Ministry studies tobacco report
The Ministry of Health (M.O.H.) is studying the recommendations of a Joint Mission to Samoa, which is pushing for tobacco use in Samoa to be controlled and reduced due to its impact on health outcomes and the country’s long-term prosperity.
M.O.H. Assistant Chief Executive Officer (Health Protection and Enforcement), Mae’e Ualesi Silva, told the Samoa Observer in an interview that the country has only recorded a 49.5 per cent below average achievement on World Health Organisation (WHO) recommendations for taxes on tobacco products to be increased by 70 per cent.
“But right now, Samoa has yet to achieve this number as it is far from being close to it so that is why we need to look into this position,” she said.
“These are the doings that the government is looking into in terms of decreasing the amount of people who smoke."
It is hoped the increase in taxation of tobacco products will discourage people from smoking, though Mae’e added that research done by the Ministry also showed that smoking is on the rise among students.
The second recommendation in the Joint Mission report is for the implementation of an action plan to amend the 2019 Tobacco Control Act.
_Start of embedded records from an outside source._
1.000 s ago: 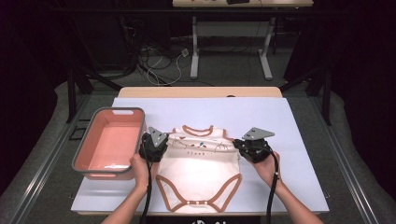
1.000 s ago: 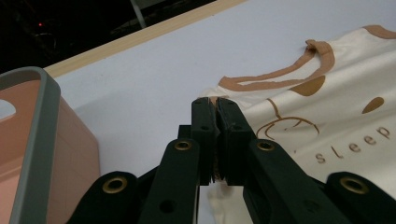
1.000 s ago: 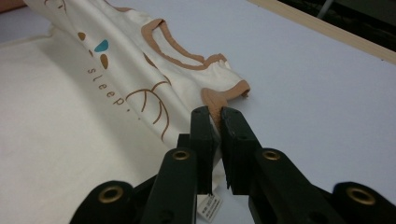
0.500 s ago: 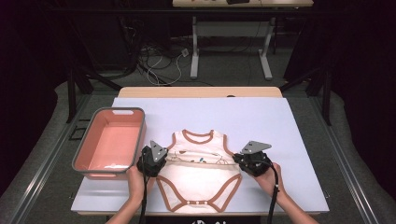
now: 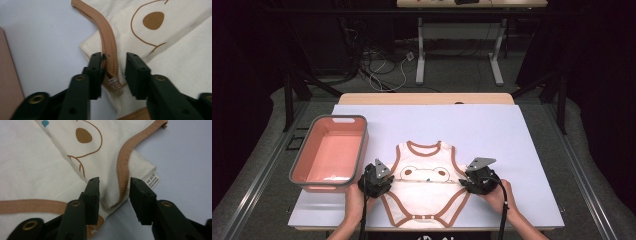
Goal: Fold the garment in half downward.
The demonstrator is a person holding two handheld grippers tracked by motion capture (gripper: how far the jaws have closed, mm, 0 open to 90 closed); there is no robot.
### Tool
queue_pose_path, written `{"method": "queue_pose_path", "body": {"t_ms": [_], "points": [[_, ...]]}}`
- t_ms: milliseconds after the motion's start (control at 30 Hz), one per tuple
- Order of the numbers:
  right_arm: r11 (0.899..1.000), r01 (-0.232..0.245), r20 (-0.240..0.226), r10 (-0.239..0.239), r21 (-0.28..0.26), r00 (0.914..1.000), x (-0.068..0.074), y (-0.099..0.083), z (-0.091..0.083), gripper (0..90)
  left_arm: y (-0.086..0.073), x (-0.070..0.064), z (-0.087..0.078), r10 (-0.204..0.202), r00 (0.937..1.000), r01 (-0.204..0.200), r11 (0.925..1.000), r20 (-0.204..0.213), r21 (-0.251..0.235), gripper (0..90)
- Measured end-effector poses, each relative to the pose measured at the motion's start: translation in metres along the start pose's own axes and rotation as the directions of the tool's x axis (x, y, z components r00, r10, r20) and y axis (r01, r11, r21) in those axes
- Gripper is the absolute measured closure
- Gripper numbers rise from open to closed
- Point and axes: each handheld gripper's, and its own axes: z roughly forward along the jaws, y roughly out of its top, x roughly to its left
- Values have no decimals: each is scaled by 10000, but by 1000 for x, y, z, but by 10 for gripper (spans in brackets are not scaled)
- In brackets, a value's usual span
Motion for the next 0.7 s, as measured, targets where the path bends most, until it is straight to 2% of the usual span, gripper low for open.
{"method": "queue_pose_path", "body": {"t_ms": [100,200,367,500,700], "points": [[9996,-270,-85,270,-27,9996,0,1,-2,396,1,0,-1,-112,9995,112,9999,299,20,409],[9991,-391,-153,389,-136,9991,-1,2,-3,305,2,-2,-1,-16,9987,17,10000,510,-17,327],[9979,-621,-320,615,-159,9976,-4,4,-4,220,5,-1,-3,-80,9983,86,9999,570,-107,155],[9970,-727,-313,719,-256,9969,-7,5,-4,171,6,1,-2,-152,9970,161,9998,764,-116,75],[9953,-825,-445,803,-507,9958,-8,8,-3,146,10,0,1,-202,9954,213,9997,937,-111,19]]}}
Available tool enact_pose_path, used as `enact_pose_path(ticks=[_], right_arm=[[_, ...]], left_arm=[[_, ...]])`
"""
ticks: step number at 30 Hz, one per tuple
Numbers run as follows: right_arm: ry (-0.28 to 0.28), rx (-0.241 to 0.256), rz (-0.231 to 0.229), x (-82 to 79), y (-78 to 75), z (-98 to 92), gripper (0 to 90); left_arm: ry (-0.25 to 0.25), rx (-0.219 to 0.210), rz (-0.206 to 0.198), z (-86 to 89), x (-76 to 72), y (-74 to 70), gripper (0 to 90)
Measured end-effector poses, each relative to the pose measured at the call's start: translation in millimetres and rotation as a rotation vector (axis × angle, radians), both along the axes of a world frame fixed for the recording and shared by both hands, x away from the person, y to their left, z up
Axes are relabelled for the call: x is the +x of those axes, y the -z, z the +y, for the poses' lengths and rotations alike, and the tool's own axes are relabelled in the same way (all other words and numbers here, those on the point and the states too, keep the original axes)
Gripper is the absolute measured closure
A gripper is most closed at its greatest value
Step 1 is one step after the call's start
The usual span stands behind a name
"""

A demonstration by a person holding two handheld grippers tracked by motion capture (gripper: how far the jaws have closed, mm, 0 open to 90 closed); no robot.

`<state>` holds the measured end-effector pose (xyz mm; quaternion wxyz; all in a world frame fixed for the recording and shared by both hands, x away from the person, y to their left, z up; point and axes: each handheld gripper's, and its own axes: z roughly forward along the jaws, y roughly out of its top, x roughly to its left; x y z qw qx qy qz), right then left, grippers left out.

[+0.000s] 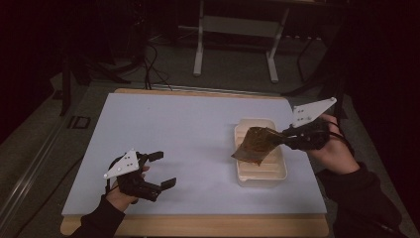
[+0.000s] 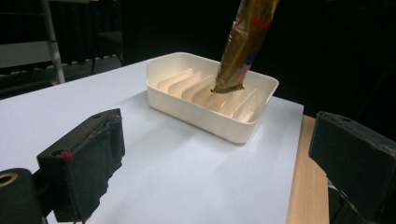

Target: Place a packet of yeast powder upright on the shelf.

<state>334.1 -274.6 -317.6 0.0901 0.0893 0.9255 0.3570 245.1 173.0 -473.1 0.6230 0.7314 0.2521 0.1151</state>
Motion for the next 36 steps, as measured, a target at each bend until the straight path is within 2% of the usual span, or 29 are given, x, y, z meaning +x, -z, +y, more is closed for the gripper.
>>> enact_pose_path(ticks=[4, 9, 14, 19, 27, 36], right_arm=[[-0.001, -0.017, 0.010, -1.9, 3.3, -5.7, 87.3], [0.007, -0.047, 0.013, -4.3, 6.4, -12.4, 87.3], [0.012, -0.076, 0.020, -3.1, 10.0, -16.2, 87.3], [0.006, -0.102, 0.014, -1.1, 15.2, -12.3, 87.3], [-0.019, -0.130, 0.040, 2.3, 28.6, -0.2, 87.3], [-0.046, -0.140, 0.093, 9.1, 57.2, 12.4, 86.7]], left_arm=[[-0.014, -0.007, 0.022, 2.1, 1.2, 1.5, 4.1], [-0.016, -0.020, 0.019, 3.8, 1.6, 1.2, 4.1], [-0.012, -0.014, 0.011, 4.0, 1.2, 1.3, 4.1], [-0.013, -0.018, 0.018, 4.1, 1.5, 2.5, 4.1], [-0.017, -0.013, 0.017, 4.6, 1.5, 4.1, 4.1], [-0.017, -0.007, 0.023, 3.3, 1.6, 6.5, 4.1]])
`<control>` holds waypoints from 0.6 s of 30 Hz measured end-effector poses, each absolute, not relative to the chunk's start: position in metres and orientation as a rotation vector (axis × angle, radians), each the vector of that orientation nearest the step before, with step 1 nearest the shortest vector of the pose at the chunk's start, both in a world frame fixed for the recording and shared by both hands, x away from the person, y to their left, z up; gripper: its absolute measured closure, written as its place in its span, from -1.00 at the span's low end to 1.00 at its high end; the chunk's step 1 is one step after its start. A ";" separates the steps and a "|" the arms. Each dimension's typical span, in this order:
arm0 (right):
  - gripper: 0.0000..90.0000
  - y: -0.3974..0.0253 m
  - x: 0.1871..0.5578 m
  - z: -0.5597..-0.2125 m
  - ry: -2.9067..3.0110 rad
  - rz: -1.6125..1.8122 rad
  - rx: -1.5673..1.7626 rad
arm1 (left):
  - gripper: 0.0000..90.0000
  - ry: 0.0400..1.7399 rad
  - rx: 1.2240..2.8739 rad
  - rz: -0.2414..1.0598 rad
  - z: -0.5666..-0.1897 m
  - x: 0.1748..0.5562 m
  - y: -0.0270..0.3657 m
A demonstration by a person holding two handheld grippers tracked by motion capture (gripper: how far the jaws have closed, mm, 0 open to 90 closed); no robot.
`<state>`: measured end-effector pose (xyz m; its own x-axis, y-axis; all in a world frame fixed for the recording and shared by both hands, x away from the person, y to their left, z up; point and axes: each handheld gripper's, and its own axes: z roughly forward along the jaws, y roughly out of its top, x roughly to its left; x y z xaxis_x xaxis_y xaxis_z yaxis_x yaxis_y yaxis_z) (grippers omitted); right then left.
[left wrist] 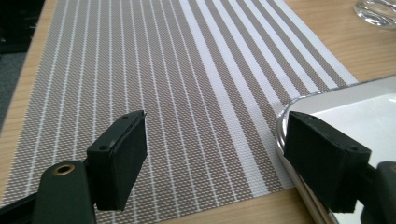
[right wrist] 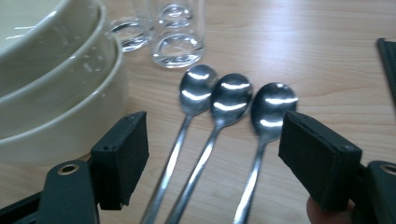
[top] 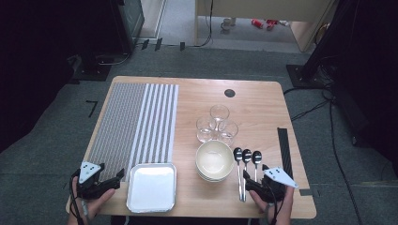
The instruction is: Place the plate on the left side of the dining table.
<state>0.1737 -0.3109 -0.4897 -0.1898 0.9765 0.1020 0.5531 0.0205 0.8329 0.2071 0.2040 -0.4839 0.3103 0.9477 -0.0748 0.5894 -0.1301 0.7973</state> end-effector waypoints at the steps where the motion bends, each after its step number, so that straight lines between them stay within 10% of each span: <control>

This would result in the sale of tobacco products by minors being minimised, moves to plain packaging is explored and exemptions of smoke-free zones are removed.
The ban on smoking in public places will also be revisited as Mae’e is of the view that it should also be applied to a house’s outdoor area.
“It is a must to consider such as even though a smoker can go to smoke outside, the smoke gas will somehow still come into the building where they are smoking outside,” she added.
The Joint Mission’s third recommendation is for the National Tobacco Control Committee to enter into discussions on ways to enforce a decrease in the effects and usage of tobacco in everything and everywhere.
Such a statement, according to Mae’e, means that where strategies are developed government employees should not have any communication with tobacco producing companies under Public Service Commission’s recommendations.
It is hoped this will lead to the creation of a code of ethics for all public services to avoid being engaged with the tobacco industry, she added.
“We at MOH also have a downfall in our assigned jobs and duties of responsibilities as we are not enforcing the law that strongly,” she said.
Mae’e said some of the areas of recommendations have been achieved, most of them have been otherwise, especially in terms of smoking in public places such as taxis and buses.
“We are still looking into such situations where the law has not been taken seriously by the public,” she concluded.
The Joint Mission – comprising the Framework Convention on Tobacco Control Secretariat (FCTC), the United Nations Development Programme (UNDP) and the World Health Organisation (WHO) – which visited Samoa last year as part of the FCTC Project to support nations strengthen WHO FCTC implementation in order to achieve the Sustainable Development Goals (SDG). It presented a report containing its findings and recommendations to the Samoa government last week.